[Data for this exercise Boundary: Start]

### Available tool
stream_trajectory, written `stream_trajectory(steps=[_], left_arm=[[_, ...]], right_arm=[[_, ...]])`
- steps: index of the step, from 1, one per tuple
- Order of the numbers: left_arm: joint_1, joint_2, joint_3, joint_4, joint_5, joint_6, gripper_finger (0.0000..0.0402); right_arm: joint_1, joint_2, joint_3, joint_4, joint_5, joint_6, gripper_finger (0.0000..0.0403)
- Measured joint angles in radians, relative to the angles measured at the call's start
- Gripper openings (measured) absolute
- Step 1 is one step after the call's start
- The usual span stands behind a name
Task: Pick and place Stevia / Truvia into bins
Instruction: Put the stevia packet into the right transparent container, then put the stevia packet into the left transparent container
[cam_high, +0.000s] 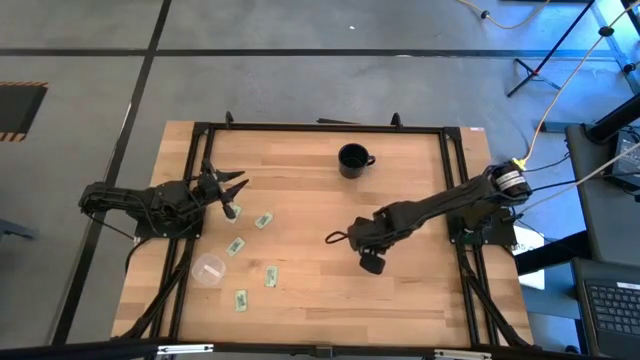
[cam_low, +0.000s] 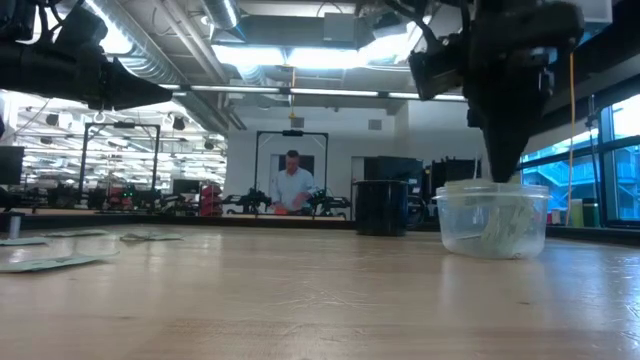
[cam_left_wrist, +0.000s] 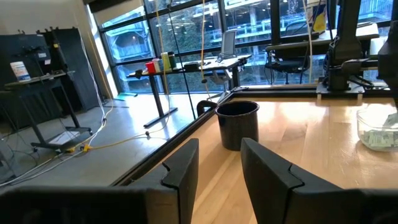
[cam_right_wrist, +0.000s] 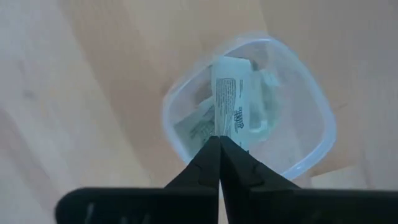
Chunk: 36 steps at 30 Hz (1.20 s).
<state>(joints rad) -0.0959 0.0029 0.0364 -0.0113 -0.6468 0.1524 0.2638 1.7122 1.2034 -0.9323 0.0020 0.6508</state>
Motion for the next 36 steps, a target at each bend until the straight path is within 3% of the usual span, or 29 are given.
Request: stream_trajectory(steps=[3, 11, 19, 22, 26, 31, 36], left_arm=[[0.0, 0.0, 0.0, 0.0, 0.0, 0.0, 0.0116], [0.0, 0.0, 0.0, 0.0, 0.0, 0.0, 0.0116], [0.0, 0.0, 0.0, 0.0, 0.0, 0.0, 0.0116], [0.0, 0.0, 0.0, 0.001, 0.0, 0.0, 0.0116], [0.0, 0.0, 0.0, 0.015, 0.0, 0.0, 0.0116], [0.0, 0.0, 0.0, 0.012, 0.0, -0.033, 0.0117], [0.0, 0.0, 0.0, 0.008, 0.003, -0.082, 0.0129]], right_arm=[[0.0, 0.009, 0.0, 0.0, 0.047, 0.001, 0.0011], [0.0, 0.015, 0.0, -0.012, 0.049, 0.002, 0.0023], [0.0, -0.014, 0.0, -0.082, 0.062, 0.0, 0.008], [0.001, -0.08, 0.0, -0.152, 0.15, 0.001, 0.0094], [-0.03, -0.201, 0.0, -0.19, 0.169, -0.036, 0.0097], [-0.086, -0.34, 0.002, -0.159, 0.255, -0.166, 0.0096], [-0.158, -0.488, -0.087, -0.077, 0.259, -0.298, 0.0095]])
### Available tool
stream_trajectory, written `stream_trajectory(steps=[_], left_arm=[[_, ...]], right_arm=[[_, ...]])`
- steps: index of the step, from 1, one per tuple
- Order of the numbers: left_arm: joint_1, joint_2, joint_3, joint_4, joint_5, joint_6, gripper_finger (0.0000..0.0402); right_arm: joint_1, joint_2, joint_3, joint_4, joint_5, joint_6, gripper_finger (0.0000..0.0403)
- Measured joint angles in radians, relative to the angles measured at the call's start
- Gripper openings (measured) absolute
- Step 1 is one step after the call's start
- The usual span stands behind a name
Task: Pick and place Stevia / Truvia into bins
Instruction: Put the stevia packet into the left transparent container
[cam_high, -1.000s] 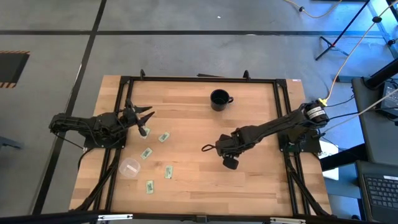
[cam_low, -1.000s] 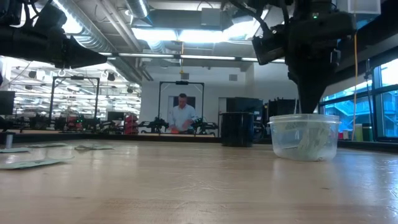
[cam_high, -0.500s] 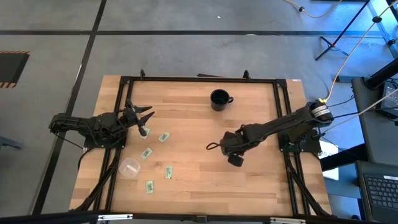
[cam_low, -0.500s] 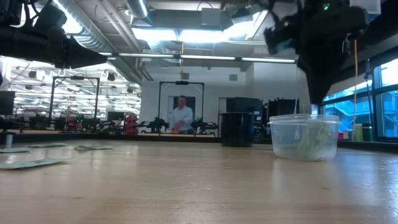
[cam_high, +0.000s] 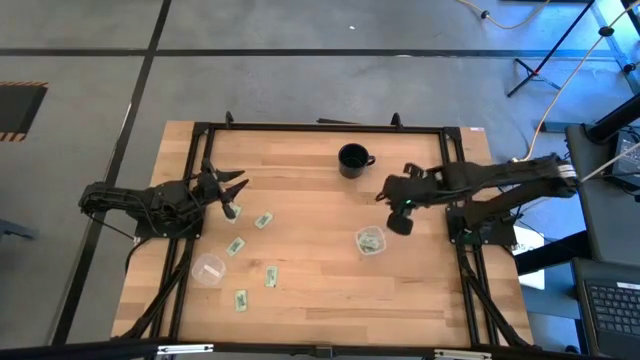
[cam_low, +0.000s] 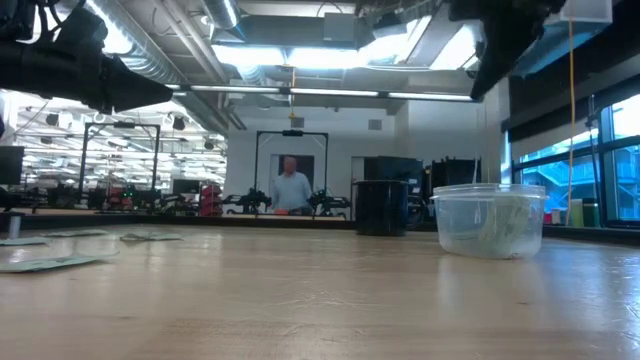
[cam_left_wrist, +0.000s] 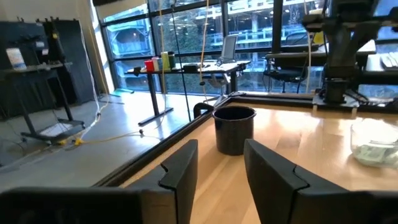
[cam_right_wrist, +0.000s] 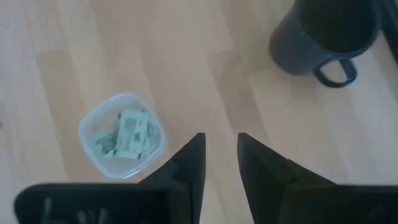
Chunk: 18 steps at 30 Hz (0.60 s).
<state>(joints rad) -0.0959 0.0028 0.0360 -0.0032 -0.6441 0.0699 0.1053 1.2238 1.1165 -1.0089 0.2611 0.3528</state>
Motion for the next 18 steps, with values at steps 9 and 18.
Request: stream_trajectory(steps=[9, 18], left_arm=[[0.0, 0.055, 0.032, -0.006, 0.096, 0.006, 0.0164], [-0.006, 0.407, 0.153, 0.001, 0.312, 0.089, 0.0168]], right_arm=[[-0.129, -0.369, -0.346, 0.314, -0.051, -0.027, 0.0095], [-0.144, -0.544, -0.486, 0.567, -0.052, -0.175, 0.0095]])
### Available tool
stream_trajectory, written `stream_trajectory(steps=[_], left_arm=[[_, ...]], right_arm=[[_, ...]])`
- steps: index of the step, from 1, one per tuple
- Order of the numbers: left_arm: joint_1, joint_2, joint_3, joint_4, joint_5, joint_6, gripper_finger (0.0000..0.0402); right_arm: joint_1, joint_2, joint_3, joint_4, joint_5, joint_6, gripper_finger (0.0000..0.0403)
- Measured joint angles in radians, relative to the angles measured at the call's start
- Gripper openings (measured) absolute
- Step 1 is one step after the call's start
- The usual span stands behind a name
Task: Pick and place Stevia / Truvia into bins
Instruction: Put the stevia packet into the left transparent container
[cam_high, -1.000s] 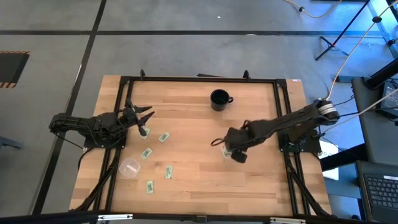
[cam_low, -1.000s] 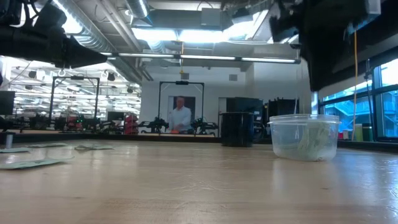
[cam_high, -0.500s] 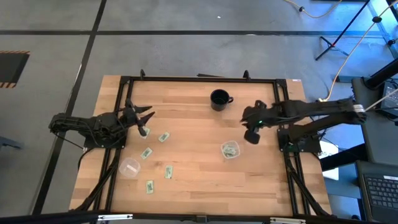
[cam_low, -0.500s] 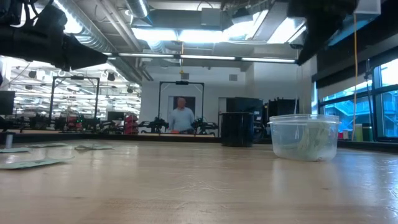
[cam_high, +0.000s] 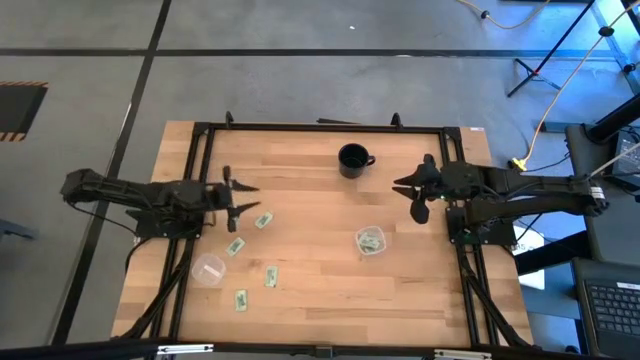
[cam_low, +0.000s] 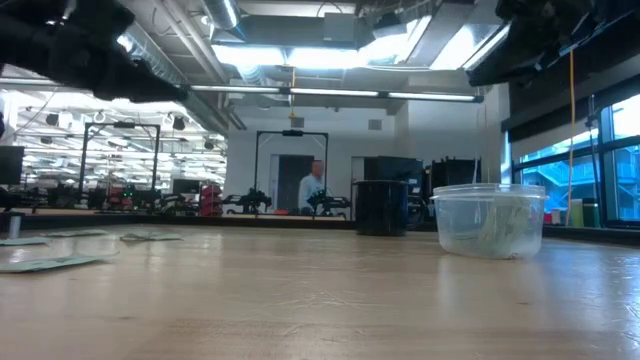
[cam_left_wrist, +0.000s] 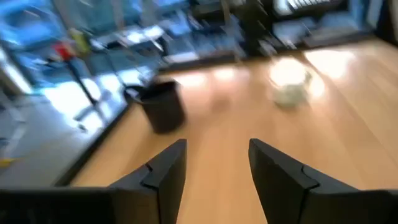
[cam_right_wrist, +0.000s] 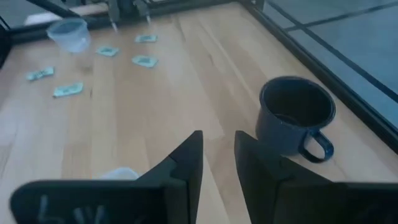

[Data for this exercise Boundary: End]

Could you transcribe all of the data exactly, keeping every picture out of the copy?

Output
### Available tool
stream_trajectory, written `stream_trajectory(steps=[_], left_arm=[[_, ...]], right_arm=[[_, ...]])`
- steps: index of the step, from 1, one per tuple
- Order of the numbers: left_arm: joint_1, joint_2, joint_3, joint_4, joint_5, joint_6, gripper_finger (0.0000..0.0402); right_arm: joint_1, joint_2, joint_3, joint_4, joint_5, joint_6, gripper_finger (0.0000..0.0403)
- Measured joint angles in radians, relative to the angles measured at the call's start
- Gripper openings (measured) absolute
- Step 1 is one step after the call's start
- The usual span stands behind a name
Task: Pick and place Stevia / Truvia into bins
Instruction: Put the stevia packet into the right transparent container, then put the stevia packet into the left transparent container
[cam_high, +0.000s] 
[cam_low, +0.000s] 
[cam_left_wrist, +0.000s] 
[cam_right_wrist, +0.000s] 
Chunk: 36 steps at 30 Hz (1.20 s).
<state>(joints rad) -0.0959 0.0029 0.0364 -0.0113 -0.6468 0.1524 0.2638 1.7122 1.2034 -0.9323 0.0020 0.6508</state>
Motion for the next 36 steps, a target at each bend until the straight path is within 3% of the usual span, or 29 are given.
Request: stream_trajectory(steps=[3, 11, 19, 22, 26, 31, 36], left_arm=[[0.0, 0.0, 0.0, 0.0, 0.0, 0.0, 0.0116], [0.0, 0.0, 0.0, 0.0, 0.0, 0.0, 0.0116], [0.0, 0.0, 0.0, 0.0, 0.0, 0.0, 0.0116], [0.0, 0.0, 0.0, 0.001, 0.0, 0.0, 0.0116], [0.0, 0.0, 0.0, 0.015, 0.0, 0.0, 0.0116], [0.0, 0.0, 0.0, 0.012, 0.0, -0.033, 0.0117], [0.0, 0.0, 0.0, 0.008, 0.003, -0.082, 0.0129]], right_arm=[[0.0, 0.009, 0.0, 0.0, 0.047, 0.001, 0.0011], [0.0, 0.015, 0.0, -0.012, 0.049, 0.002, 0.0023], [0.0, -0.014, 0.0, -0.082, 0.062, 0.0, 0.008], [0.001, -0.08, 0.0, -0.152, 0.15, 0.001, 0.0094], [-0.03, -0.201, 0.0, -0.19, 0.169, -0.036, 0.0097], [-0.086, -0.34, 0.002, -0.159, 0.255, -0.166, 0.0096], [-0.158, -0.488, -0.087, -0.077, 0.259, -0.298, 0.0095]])
### Available tool
stream_trajectory, written `stream_trajectory(steps=[_], left_arm=[[_, ...]], right_arm=[[_, ...]])`
- steps: index of the step, from 1, one per tuple
- Order of the numbers: left_arm: joint_1, joint_2, joint_3, joint_4, joint_5, joint_6, gripper_finger (0.0000..0.0402); right_arm: joint_1, joint_2, joint_3, joint_4, joint_5, joint_6, gripper_finger (0.0000..0.0403)
- Measured joint angles in radians, relative to the angles measured at the call's start
- Gripper openings (measured) absolute
- Step 1 is one step after the call's start
- The usual span stands behind a name
Task: Pick and place Stevia / Truvia into bins
Instruction: Put the stevia packet into the left transparent container
[cam_high, -1.000s] 
[cam_low, -1.000s] 
[cam_high, -0.500s] 
[cam_low, -0.500s] 
[cam_high, +0.000s] 
[cam_low, +0.000s] 
[cam_left_wrist, +0.000s] 
[cam_right_wrist, +0.000s] 
Chunk: 18 steps at 30 Hz (0.60 s).
<state>(joints rad) -0.0959 0.0028 0.0360 -0.0032 -0.6441 0.0699 0.1053 1.2238 1.1165 -1.0089 0.2611 0.3528</state>
Motion for the next 18 steps, with values at steps 9 and 18.
Request: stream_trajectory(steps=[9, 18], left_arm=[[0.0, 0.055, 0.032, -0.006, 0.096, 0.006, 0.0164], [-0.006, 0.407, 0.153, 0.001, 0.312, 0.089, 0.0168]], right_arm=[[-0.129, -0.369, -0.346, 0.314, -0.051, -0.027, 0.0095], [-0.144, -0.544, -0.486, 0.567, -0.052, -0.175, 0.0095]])
### Available tool
stream_trajectory, written `stream_trajectory(steps=[_], left_arm=[[_, ...]], right_arm=[[_, ...]])`
- steps: index of the step, from 1, one per tuple
- Order of the numbers: left_arm: joint_1, joint_2, joint_3, joint_4, joint_5, joint_6, gripper_finger (0.0000..0.0402); right_arm: joint_1, joint_2, joint_3, joint_4, joint_5, joint_6, gripper_finger (0.0000..0.0403)
- Measured joint angles in radians, relative to the angles measured at the call's start
- Gripper openings (measured) absolute
- Step 1 is one step after the call's start
- The usual span stands behind a name
Task: Pick and place Stevia / Truvia into bins
Instruction: Put the stevia packet into the left transparent container
[cam_high, -1.000s] 
[cam_low, -1.000s] 
[cam_high, -0.500s] 
[cam_low, -0.500s] 
[cam_high, +0.000s] 
[cam_low, +0.000s] 
[cam_left_wrist, +0.000s] 
[cam_right_wrist, +0.000s] 

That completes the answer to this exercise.